Get it out of order, and (much as it would be in a movie) it’s disorienting. Imagine if Steven Spielberg had left out that famous shot of the entrance gates to Jurassic Park. 


Now, I do want to step back for a second and generally talk about the whole kids-in-dating-profile-pics issue. 

For single parents, disclosing they’ve got offspring can be tricky. Sometimes there’s a fear that they’ll be prematurely judged or rejected because of it. Being up front, however, is always the way to go. If you’re looking for a serious relationship, it’s best to know early if the person you want to date has zero interest in kids, rather than letting both yourself and the other person get invested before you say “BTW, I share half my genetic material with a 2-year-old named Brooklyn Salinger, hope that’s cool.”

The question then becomes how to let prospective dates know you’ve got a kid. For lots of folks, the answer is tossing up a photo of the little critter and letting that speak for itself. However, I want to throw some big caution out there about putting your kid’s face on a platform that can be viewed by thousands of strangers with unknown intentions.
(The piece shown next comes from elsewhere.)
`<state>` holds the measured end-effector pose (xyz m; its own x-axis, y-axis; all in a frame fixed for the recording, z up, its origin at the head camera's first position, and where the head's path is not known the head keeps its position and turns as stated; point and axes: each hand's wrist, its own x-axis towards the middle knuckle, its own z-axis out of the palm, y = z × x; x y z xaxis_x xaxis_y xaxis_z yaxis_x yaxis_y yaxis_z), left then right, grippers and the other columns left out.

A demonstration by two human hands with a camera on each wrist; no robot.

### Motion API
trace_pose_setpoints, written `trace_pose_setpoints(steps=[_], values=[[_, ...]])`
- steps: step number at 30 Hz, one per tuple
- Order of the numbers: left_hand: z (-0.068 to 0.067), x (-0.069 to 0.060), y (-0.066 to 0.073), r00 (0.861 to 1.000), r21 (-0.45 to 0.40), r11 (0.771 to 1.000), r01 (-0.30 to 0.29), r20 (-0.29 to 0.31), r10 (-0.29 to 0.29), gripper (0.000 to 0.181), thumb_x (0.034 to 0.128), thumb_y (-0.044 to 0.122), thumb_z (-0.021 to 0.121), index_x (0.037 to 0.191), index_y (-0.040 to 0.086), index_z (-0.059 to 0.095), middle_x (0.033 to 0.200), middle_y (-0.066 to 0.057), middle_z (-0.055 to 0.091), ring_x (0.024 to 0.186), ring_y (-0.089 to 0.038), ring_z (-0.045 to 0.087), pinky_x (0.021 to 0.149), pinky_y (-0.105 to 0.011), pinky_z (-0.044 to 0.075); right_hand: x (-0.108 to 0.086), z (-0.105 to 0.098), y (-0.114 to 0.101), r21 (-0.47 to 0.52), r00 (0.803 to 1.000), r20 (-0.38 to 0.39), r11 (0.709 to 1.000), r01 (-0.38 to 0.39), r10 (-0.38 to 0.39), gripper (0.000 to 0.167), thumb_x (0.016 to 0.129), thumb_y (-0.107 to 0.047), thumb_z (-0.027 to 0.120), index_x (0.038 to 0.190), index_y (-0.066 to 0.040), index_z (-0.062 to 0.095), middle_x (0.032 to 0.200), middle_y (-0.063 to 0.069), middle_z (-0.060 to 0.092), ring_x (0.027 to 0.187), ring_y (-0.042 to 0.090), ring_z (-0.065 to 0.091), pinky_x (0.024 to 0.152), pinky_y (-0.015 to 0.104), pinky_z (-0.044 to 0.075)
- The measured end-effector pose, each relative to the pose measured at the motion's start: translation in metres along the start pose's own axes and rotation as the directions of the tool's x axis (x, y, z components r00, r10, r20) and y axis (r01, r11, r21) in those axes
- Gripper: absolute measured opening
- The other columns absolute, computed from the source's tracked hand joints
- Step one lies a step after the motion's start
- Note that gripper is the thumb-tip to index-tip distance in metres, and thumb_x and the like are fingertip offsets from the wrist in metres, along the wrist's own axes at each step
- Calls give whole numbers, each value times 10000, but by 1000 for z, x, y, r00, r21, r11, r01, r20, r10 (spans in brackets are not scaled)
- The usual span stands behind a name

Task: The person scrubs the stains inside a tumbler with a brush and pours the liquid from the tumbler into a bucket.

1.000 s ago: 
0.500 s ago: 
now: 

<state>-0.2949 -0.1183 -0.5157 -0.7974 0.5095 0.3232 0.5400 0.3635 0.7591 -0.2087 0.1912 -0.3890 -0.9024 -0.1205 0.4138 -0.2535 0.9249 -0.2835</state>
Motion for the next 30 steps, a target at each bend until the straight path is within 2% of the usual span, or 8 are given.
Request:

I also pinged my colleague Laura Hautala, who covers security and privacy for CNET, who had this to say:

“Users should think of these photos as being totally public, and also ask themselves how their kids would feel knowing their pictures are on a dating profile. MOST IMPORTANTLY, anyone who’s dating while being a parent (or even an aunt/uncle) should keep in mind that they have to be on alert for creeps who, tragically, might be using them for access to children.”

Also consider how the kid’s other parent might feel about their child’s face popping up on Tinder or wherever else. And PLEASE, if you’re an aunt or uncle, DEFINITELY check with the parents before sticking your niece or nephew’s photo on the internet. Or better yet, just don’t.

Consider adding something like “father of 3” or whatever to your bio instead. It does the job of disclosure and keeps everyone’s privacy intact.